Editor’s Comment: One of the interesting things about this case is where we all stood on application of law back in 1979 versus what goes on now. If you read the entire case — pointed out to me by “KC” in her comments to the blog, you see how the court approached this case in an entirely different state of mind. If the courts had maintained the state of mind they had in 1979, and applied the law the way they did in 1979, the dockets would be free from foreclosures. Why?
Taking someone’s property by forfeiture is not like horse shoes — getting close doesn’t count at all, or at least it didn’t until the courts bent themselves into pretzels looking for ways not only to justify the forfeiture but to expedite in the fools errand of supposedly clearing the docket. What they have done is swept a mountain of explosive litigation under the rug, which as Judge Holloway in New Mexico said, is going to come back and haunt us in years to come.
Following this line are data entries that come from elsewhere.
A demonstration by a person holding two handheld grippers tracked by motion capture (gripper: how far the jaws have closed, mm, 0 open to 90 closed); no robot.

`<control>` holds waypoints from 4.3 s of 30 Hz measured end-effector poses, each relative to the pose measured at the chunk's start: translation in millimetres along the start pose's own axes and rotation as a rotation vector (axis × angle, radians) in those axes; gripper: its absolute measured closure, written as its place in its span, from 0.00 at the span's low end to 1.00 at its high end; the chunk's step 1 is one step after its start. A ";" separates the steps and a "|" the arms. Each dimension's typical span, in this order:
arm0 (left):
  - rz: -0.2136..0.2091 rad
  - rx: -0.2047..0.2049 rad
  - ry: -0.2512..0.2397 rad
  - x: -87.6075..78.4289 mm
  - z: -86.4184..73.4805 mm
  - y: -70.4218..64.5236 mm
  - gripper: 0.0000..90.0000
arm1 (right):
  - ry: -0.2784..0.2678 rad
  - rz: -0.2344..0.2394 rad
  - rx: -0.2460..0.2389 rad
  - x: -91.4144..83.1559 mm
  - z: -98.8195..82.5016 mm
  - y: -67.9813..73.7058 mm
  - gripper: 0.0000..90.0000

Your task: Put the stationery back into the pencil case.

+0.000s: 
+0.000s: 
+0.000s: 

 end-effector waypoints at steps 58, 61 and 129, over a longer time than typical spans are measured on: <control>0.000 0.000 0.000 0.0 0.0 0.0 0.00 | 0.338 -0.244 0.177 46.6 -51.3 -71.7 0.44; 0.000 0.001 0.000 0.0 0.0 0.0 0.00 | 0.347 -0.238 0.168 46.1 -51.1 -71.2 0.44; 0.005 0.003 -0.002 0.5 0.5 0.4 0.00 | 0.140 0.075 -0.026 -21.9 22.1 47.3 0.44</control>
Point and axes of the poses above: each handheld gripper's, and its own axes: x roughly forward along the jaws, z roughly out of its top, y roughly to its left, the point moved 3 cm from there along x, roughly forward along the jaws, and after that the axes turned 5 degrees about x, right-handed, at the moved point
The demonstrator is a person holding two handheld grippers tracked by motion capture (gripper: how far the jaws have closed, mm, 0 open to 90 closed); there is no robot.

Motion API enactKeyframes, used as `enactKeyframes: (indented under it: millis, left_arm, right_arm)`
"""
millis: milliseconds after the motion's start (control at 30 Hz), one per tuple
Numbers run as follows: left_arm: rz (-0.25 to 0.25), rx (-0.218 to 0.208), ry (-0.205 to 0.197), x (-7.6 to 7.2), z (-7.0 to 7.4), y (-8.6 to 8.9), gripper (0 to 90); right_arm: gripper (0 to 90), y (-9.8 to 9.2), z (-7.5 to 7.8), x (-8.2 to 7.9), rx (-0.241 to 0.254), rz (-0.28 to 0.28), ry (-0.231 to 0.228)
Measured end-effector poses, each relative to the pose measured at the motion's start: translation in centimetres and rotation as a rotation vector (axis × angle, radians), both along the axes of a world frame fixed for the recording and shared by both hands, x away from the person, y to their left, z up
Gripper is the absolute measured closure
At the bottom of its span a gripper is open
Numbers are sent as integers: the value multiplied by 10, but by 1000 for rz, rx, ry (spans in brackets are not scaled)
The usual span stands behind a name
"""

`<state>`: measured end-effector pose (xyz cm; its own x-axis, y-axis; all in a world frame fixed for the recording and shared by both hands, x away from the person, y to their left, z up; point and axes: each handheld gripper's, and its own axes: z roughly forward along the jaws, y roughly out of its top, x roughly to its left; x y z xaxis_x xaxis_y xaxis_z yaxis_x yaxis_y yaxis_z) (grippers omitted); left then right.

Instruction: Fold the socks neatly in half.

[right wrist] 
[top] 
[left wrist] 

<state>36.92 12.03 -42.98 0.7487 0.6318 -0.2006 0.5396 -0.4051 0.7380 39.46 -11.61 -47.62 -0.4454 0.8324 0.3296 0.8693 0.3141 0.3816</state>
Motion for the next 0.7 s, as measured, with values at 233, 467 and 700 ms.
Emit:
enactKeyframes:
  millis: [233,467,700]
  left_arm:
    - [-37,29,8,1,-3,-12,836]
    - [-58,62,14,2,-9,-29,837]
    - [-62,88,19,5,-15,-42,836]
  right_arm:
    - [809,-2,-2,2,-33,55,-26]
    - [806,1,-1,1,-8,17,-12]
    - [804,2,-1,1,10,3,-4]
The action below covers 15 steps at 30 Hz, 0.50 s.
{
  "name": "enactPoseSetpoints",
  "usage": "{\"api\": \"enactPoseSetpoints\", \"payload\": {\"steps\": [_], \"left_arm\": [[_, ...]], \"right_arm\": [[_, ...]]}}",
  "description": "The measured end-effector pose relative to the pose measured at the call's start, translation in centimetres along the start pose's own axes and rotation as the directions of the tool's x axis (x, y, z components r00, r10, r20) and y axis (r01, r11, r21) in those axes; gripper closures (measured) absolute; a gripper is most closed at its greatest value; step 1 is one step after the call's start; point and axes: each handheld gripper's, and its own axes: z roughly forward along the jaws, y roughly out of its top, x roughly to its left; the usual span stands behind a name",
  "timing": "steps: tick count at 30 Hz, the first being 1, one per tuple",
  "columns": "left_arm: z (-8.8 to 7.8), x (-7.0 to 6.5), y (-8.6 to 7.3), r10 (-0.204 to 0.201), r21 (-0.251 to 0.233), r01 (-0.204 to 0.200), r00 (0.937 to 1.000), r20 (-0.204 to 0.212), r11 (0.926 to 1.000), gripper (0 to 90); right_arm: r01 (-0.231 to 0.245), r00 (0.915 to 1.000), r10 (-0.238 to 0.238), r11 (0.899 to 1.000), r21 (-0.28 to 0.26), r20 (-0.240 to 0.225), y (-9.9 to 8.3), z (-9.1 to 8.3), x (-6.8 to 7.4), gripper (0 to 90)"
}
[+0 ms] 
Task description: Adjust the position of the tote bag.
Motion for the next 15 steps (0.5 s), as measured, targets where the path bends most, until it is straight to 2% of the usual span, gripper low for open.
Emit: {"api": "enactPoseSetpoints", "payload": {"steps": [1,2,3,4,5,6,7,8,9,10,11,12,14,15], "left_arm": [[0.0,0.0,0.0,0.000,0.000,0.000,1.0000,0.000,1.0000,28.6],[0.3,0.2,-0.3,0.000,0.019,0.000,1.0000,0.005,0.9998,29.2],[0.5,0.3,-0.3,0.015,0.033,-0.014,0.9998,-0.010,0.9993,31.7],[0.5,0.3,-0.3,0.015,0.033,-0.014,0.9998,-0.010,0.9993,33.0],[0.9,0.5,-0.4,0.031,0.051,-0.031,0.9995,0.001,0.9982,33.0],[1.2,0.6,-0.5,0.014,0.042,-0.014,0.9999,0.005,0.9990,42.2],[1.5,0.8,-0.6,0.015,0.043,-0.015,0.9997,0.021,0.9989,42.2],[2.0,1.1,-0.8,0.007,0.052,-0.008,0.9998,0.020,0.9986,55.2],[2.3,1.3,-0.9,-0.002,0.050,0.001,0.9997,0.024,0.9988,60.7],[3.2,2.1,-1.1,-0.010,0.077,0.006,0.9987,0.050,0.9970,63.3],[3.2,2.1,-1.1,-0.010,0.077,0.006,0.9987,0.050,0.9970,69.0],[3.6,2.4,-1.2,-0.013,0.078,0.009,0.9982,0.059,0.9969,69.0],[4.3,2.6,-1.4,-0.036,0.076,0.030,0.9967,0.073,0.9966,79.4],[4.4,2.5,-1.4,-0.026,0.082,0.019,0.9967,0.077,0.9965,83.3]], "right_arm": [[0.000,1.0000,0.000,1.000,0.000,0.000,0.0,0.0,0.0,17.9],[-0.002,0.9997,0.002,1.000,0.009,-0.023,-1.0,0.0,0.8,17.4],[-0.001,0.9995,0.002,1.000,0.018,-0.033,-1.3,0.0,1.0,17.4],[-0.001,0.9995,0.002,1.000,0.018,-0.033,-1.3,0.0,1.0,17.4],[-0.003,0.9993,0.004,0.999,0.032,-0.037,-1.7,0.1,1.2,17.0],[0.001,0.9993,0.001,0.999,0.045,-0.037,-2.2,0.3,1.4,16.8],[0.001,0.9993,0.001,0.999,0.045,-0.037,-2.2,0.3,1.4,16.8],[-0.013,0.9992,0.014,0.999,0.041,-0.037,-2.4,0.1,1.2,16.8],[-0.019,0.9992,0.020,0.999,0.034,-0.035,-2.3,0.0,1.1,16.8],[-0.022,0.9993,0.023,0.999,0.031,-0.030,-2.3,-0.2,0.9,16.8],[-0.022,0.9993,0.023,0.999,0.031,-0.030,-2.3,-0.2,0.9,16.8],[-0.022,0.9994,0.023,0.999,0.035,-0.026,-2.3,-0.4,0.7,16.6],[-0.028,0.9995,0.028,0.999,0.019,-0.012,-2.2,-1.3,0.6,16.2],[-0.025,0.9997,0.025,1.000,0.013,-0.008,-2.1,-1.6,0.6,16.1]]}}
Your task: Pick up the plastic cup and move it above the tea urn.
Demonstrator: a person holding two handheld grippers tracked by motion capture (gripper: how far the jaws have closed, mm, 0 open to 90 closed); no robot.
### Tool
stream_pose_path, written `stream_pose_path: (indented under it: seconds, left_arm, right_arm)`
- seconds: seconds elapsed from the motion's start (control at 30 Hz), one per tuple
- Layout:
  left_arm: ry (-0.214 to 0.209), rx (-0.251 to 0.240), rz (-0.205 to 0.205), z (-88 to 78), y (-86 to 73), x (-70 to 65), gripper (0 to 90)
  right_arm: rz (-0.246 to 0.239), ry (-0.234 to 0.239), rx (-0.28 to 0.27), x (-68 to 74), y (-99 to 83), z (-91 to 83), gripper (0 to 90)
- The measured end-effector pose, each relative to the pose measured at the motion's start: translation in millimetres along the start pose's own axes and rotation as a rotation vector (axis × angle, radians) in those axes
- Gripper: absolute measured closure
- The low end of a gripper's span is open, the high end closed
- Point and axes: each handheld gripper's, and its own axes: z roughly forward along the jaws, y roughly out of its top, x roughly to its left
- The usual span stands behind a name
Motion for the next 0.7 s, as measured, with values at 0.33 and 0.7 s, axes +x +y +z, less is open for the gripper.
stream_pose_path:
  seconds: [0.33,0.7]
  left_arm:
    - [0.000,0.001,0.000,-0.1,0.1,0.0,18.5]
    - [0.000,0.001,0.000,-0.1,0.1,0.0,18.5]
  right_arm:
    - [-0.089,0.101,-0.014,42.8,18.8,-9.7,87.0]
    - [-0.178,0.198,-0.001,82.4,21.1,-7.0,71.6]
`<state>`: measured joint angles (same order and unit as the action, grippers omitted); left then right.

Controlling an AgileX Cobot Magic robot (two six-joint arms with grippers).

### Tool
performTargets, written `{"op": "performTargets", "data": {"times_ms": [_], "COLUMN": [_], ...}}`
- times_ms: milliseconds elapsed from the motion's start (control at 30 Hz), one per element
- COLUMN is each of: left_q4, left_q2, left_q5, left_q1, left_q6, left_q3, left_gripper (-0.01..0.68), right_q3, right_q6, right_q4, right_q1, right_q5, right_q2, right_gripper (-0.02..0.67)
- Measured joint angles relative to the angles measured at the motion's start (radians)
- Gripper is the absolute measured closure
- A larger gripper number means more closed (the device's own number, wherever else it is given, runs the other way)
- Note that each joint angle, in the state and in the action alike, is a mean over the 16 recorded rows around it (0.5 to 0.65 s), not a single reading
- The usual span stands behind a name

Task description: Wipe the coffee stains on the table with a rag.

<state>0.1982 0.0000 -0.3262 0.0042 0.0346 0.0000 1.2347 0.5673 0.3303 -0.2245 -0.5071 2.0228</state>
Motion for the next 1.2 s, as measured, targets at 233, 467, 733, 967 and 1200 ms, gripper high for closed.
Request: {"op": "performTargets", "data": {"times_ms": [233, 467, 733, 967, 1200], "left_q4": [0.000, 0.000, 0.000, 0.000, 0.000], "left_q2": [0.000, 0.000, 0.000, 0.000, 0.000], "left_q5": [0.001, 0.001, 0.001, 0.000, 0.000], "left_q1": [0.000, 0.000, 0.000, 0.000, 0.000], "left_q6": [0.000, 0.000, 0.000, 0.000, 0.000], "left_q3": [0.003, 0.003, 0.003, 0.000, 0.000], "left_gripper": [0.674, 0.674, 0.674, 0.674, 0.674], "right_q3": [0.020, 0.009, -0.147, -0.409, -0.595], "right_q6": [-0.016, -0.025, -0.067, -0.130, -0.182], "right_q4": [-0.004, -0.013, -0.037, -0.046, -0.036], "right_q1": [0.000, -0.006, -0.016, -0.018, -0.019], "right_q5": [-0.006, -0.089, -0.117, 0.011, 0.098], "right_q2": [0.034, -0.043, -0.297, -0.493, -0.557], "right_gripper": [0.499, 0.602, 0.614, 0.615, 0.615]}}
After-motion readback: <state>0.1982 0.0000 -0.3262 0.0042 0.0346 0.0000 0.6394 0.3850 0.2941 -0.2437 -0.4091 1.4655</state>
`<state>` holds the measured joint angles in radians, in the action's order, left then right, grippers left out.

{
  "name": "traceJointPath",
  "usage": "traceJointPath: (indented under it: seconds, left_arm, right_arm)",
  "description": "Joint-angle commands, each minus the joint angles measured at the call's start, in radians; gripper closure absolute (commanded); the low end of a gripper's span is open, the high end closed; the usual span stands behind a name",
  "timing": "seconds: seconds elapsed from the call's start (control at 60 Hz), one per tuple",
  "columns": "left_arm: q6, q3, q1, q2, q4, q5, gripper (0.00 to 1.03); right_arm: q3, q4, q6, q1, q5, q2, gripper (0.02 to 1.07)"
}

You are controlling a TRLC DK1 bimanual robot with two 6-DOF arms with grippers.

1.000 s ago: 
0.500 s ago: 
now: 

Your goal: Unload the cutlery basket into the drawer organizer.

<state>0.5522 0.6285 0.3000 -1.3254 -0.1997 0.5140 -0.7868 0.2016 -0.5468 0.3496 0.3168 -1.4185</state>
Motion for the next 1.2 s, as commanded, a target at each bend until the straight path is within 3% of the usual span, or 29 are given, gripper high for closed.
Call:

But you can’t just blame the courts. Until 2007, no lawyer was presenting cases and defenses based upon any knowledge of actual securitization of debt and the illusion of securitization. Such defenses were classified along side of “Television intoxication” and other creative criminal defenses that have been tried. But now there is a difference. Since the middle of 2012, lawyers have gradually made the turn to realizing that they don’t need some elaborate legal excuse for their client to win. No, they simply need the truth.
And since then the tide has been turning. Because the truth is that the banks were and always will be intermediaries who violated every oath, law, rule and sense of fair play that could ever be applied. They stole the investors money, stole the investor’s identities, stole the borrower’s identity and made two different deals with each of them without either one knowing the identity of the other or the terms of the deal. It was a neat trick, because both sides THOUGHT they knew the terms of the deal and many still labor under that delusion.
The problem that is creeping up on the banks is that at the end of the day, everybody knows everything. They made a deal with the lenders (investors) and agreed to get them repaid through the trust. The trust joined into the deal by issuing mortgage bonds or certificates of indebtedness and ownership of loans. The deal called for all kinds of safeguards to protect the investor, but those safeguards were diverted from the investor to the intermediaries themselves. In most cases the investors HAVE been paid part or all of the amount they were due and the rest has been settled in deals totaling over $200 Billion and moving toward $300 Billion.
In the final analysis the deal with the investors was between the broker dealers (investment banks) and the investors directly — because the investment banks never followed through on the plan they had presented to the lenders (investors) through the prospectus and pooling and servicing agreement. The investment banks didn’t pool the money in the trust because the trust had no account. The bonds were completely bogus issued by an entity (REMIC trust, which has now been granted “amnesty” by the IRS to get their ducks in a row) that had no money, no assets, no income and no prospects — the very same thing that happened down at the borrower’s level with the NINJA loans (no income, no job, no assets — no problem, here’s is your loan). And the investment banks didn’t make the loans they said they would fund.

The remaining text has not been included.